RoboBee : The tiny flying submarine

A Harvard University lab has developed the first insect-size robots capable of flight and swimming. Researchers at the Harvard Paulson School have demonstrated a flying, swimming, insectlike robot, easing the way to create future aerial-aquatic robotic vehicles. Coming from the Harvard Microrobotics Lab, this discovery can only mean one thing, swimming RoboBees.

The biggest challenge involved the conflicting design requirements. Aerial vehicles require large airfoils such as wings or sails to generate lift, while underwater vehicles need to minimize surface area to reduce drag. To solve this dichotomy, engineers took a clue from puffins. The birds with flamboyant beaks are among nature’s most adept hybrid vehicles, the flapping motions they employ to propel themselves through air are similar to those they use to move through water. “Through various theoretical, computational, and experimental studies, we found that the mechanics of flapping propulsion are actually very similar in air and in water,” said Kevin Chen, a graduate student in the Harvard Paulson School’s Microrobotics Lab. “In both cases, the wing is moving back and forth. The only difference is the speed at which the wing flaps.”

The Harvard RoboBee, designed in Wood’s lab, is a microrobot, smaller than a paper clip, that flies and hovers like an insect, flapping its tiny, nearly invisible wings 120 times per second. In order to make the RoboBee’s transition from air to water, the team first had to solve the problem of surface tension. The RoboBee is so small and lightweight that it cannot break the surface tension of the water. To overcome this hurdle, the RoboBee hovers over the water at an angle, momentarily switches off its wings, and crashes unceremoniously into the water in order to sink.

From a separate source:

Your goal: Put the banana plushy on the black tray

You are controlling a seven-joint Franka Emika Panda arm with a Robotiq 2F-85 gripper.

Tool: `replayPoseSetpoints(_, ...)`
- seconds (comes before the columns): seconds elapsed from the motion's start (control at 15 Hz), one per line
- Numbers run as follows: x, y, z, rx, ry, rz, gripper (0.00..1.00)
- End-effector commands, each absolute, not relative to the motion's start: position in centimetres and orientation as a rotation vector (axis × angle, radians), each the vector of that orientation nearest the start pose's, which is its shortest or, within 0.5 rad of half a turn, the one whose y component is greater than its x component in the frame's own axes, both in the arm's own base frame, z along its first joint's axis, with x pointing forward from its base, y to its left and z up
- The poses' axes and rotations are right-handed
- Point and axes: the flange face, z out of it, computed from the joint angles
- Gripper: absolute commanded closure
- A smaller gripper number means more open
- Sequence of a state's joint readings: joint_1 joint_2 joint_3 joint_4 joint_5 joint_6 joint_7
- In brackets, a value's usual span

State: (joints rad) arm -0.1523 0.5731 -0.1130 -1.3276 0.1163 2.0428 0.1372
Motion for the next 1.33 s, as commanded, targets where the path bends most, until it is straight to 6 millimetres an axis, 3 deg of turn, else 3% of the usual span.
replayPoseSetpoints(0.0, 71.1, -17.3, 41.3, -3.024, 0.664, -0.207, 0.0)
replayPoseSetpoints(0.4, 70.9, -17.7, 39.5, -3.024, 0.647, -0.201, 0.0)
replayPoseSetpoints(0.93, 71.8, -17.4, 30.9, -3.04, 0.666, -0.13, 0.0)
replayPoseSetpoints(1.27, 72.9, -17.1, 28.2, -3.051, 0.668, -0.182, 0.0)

Next the team had to account for water’s increased density. “Water is almost 1,000 times denser than air and would snap the wing off the RoboBee if we didn’t adjust its flapping speed,” said Helbling, the paper’s second author. The team lowered the wing speed from 120 flaps per second to nine but kept the flapping mechanisms and hinge design the same. A swimming RoboBee changes its direction by adjusting the stroke angle of the wings, the same way it does in air. Like a flying version, it is still tethered to a power source. The team prevented the RoboBee from shorting out by using deionized water and coating the electrical connections with glue. While this RoboBee can move seamlessly from air to water, it cannot yet transition from water to air because it can’t generate enough lift without snapping one of its wings. Solving that design challenge is the next phase of the research, according to Chen.

“What is really exciting about this research is that our analysis of flapping-wing locomotion is not limited to insect-scaled vehicles,” said Chen. “From millimeter-scaled insects to meter-scaled fishes and birds, flapping locomotion spans a range of sizes. This strategy has the potential to be adapted to larger aerial-aquatic robotic designs.” “Bio-inspired robots, such as the RoboBee, are invaluable tools for a host of interesting experiments, in this case on the fluid mechanics of flapping foils in different fluids,” said Wood. “This is all enabled by the ability to construct complex devices that faithfully re-create some of the features of organisms of interest.”